今回、会場の皆さまの笑顔が、ルワンさんにとっても(熊崎もですが)何よりの今後の活力になったと感じましたし、クラウドファンディングの呼びかけの際にお願いしておいた「自分にとってのセイロンティーの良さ尊さ」を、じかに伝えた皆さまの言葉は(文章でのご感想もさらにぜひ)、今後、スリランカでオークションサンプルを選り分ける作業の瞬間に、彼の脳裏に皆さまの笑顔とともに浮かび、今回、ルワンさんが日本の秋の気候で自ら体験した味覚の情報とともに、より日本市場にふさわしく、面白い茶葉をセレクトしてくれることと思います。

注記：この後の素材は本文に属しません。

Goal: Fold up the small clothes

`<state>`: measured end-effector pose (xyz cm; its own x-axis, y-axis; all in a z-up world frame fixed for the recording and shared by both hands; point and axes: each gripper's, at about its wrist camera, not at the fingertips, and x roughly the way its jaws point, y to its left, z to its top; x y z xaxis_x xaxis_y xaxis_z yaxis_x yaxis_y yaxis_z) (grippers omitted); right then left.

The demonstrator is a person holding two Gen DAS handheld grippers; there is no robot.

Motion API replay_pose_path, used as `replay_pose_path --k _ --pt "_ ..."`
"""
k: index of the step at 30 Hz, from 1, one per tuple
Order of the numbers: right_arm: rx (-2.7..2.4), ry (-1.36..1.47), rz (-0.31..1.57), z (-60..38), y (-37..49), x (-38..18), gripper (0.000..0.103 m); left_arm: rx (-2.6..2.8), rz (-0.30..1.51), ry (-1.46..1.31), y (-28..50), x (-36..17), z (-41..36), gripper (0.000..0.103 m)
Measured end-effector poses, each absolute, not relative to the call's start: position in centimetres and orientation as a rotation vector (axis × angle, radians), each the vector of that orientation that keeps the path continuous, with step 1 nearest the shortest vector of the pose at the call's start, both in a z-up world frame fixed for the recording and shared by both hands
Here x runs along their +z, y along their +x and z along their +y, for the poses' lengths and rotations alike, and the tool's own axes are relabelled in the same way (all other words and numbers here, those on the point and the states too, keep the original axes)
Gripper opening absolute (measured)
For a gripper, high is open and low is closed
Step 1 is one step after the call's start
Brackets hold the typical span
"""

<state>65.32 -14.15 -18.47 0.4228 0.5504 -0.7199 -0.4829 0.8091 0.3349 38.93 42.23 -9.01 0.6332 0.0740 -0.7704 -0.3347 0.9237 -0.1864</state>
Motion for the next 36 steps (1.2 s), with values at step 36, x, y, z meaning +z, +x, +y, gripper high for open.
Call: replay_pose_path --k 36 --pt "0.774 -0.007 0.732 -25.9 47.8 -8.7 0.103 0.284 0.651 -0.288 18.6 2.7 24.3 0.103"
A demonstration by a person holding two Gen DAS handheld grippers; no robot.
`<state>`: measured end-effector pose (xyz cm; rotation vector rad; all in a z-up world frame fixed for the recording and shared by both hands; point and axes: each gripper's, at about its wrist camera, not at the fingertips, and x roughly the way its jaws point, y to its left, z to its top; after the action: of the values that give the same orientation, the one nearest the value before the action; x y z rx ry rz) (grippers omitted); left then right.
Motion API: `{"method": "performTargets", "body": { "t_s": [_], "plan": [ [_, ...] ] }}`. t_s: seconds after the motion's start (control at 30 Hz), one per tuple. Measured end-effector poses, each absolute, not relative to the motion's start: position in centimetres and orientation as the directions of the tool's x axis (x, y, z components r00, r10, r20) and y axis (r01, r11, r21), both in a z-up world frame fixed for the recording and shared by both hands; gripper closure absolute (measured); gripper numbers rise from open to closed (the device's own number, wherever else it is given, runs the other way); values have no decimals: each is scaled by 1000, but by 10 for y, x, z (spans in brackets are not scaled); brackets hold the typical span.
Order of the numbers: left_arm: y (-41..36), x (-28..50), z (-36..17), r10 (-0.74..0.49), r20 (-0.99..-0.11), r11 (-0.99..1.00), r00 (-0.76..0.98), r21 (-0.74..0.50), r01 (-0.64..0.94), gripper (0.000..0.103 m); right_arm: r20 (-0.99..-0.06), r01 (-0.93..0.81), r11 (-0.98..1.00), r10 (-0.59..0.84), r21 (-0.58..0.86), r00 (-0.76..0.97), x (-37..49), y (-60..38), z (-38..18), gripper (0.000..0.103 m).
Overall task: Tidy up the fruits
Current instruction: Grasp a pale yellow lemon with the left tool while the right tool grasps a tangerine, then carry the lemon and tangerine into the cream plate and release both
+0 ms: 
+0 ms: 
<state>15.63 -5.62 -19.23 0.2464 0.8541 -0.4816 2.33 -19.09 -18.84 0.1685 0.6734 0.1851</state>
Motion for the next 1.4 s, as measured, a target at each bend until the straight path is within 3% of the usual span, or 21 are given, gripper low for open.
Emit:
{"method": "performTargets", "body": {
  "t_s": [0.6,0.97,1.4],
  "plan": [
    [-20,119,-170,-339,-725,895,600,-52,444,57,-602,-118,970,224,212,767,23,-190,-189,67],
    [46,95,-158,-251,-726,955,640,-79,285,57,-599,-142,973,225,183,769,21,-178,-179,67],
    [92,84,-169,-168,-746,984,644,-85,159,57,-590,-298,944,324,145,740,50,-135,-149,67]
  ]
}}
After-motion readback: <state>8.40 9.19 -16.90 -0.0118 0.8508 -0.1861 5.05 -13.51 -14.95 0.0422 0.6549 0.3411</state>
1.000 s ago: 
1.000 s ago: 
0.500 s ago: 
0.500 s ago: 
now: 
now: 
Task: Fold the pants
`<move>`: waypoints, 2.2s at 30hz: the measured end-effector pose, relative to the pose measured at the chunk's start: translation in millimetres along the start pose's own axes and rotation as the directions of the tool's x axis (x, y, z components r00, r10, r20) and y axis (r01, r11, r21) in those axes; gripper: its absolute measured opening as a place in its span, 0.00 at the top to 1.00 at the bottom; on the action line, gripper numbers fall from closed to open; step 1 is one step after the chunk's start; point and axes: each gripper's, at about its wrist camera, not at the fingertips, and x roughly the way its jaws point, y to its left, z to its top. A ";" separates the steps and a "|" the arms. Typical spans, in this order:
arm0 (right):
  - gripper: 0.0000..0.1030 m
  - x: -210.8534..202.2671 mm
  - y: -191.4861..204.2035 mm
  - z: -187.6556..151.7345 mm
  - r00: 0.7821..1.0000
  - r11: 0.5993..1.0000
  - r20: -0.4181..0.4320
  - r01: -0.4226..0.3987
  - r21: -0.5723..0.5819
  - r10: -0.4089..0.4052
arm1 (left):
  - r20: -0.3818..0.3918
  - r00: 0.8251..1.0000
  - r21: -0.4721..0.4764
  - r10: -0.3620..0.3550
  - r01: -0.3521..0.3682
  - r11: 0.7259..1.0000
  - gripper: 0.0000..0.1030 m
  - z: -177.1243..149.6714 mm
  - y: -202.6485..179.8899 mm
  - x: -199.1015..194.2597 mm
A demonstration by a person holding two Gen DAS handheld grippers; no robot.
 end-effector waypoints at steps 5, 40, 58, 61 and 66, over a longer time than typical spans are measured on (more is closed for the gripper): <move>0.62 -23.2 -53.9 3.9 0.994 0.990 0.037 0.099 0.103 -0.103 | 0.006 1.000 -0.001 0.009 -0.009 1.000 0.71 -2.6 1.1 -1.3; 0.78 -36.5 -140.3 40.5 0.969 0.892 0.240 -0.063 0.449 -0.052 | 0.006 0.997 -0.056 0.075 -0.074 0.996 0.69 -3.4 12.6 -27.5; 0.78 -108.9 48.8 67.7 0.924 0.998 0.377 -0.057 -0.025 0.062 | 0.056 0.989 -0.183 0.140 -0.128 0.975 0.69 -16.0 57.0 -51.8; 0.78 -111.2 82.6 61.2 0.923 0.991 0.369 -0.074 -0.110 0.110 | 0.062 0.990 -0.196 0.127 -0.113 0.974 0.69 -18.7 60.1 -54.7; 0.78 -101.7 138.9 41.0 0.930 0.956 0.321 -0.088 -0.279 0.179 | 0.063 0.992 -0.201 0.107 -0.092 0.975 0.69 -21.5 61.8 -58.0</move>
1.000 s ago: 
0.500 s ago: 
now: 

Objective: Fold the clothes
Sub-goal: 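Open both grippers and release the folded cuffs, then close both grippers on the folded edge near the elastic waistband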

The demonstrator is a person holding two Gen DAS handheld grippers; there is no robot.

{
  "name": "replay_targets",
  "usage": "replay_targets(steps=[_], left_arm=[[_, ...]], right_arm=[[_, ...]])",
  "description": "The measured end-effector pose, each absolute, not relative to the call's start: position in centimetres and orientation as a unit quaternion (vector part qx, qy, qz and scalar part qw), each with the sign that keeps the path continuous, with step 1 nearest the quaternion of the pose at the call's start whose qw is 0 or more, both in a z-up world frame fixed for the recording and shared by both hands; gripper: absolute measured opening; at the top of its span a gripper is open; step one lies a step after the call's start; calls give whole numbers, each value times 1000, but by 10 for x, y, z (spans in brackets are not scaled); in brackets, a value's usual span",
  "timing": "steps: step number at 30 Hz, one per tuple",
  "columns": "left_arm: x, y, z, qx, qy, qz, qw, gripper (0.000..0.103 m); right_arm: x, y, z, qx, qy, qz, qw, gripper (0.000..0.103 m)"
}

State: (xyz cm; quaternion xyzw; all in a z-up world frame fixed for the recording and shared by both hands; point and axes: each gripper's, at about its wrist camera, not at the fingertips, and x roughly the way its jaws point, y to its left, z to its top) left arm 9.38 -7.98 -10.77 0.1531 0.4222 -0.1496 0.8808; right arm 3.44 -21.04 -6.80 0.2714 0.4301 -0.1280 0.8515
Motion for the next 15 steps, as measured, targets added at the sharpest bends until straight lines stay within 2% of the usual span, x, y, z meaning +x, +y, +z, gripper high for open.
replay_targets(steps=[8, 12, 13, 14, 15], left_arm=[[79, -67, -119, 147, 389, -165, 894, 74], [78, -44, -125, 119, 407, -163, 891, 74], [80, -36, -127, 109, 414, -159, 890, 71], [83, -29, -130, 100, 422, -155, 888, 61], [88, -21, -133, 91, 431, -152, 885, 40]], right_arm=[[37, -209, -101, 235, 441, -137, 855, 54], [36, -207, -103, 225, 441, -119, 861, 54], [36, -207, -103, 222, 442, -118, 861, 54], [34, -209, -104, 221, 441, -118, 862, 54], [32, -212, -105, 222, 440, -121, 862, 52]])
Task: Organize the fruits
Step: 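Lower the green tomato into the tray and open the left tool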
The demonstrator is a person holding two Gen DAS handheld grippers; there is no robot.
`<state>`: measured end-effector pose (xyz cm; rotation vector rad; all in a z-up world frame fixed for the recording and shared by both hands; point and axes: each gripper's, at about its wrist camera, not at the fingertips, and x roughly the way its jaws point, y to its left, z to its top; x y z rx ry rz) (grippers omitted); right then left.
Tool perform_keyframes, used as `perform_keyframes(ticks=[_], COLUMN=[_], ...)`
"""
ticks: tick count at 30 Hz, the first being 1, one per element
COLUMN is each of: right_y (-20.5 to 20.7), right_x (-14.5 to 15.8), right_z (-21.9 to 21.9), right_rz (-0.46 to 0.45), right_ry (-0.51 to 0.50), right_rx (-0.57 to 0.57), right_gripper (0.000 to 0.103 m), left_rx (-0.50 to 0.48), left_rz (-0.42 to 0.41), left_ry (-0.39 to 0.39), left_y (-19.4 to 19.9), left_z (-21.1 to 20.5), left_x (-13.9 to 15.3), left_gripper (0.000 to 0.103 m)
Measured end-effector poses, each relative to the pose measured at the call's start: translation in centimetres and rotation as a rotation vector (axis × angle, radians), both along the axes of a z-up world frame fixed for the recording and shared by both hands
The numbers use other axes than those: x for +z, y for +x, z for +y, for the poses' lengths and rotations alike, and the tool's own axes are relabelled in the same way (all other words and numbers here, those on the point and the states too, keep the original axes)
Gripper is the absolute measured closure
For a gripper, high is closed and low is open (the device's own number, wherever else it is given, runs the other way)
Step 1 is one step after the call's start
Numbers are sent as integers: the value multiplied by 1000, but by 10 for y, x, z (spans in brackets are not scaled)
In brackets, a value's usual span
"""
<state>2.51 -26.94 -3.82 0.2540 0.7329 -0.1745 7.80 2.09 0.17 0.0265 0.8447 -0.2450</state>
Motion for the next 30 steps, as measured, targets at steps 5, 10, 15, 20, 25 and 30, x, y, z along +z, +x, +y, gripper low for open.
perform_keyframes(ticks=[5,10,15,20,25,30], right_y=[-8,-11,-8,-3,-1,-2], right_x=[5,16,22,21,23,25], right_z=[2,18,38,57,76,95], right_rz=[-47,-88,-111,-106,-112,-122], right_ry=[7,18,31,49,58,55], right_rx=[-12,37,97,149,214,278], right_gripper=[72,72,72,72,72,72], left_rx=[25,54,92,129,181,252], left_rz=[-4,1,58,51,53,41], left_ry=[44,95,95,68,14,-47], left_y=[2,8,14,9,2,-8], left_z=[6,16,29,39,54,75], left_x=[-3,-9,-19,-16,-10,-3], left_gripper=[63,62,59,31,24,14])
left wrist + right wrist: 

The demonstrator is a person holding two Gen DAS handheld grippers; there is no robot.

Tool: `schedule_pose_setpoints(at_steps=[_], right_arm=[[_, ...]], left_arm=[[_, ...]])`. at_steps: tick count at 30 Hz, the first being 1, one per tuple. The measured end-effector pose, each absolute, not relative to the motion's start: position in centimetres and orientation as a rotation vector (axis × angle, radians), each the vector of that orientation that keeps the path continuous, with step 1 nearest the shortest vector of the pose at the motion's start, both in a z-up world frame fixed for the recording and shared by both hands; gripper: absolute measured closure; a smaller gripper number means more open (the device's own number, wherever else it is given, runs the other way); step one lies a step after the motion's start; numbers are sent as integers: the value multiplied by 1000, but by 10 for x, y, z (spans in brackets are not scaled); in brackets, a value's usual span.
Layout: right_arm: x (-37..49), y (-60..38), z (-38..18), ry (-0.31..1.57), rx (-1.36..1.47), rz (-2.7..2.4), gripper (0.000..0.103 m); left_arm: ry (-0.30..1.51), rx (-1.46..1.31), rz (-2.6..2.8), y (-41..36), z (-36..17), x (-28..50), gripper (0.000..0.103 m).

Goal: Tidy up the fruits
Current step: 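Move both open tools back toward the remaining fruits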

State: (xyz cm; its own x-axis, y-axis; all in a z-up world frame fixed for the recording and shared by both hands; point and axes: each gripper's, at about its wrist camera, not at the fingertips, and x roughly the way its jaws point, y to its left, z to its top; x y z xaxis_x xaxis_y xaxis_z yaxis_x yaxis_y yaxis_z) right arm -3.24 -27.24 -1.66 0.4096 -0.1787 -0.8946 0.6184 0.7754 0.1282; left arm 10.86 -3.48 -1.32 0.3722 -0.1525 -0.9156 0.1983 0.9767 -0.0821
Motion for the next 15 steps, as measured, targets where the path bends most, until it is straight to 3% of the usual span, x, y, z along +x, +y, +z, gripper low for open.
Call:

最後になりましたが、この重要なプロジェクトを推進してくださった、ワンダーリンクス代表の國友さんにも改めて御礼申し上げます。フットワークの軽い、エンジンの強力な日本側若手バイヤーとして、長年のご経験と功労ある青山ティーファクトリーの清水さんとともに、美味なるセイロンティーをこれからも日本に運び入れてくれることが楽しみです。


あらためて、ゲストスピーカーとして御礼申し上げますとともに、セイロンティーを活用して、皆さまの日常がさらに“おいしくたのしく”充実しますように。ありがとうございました。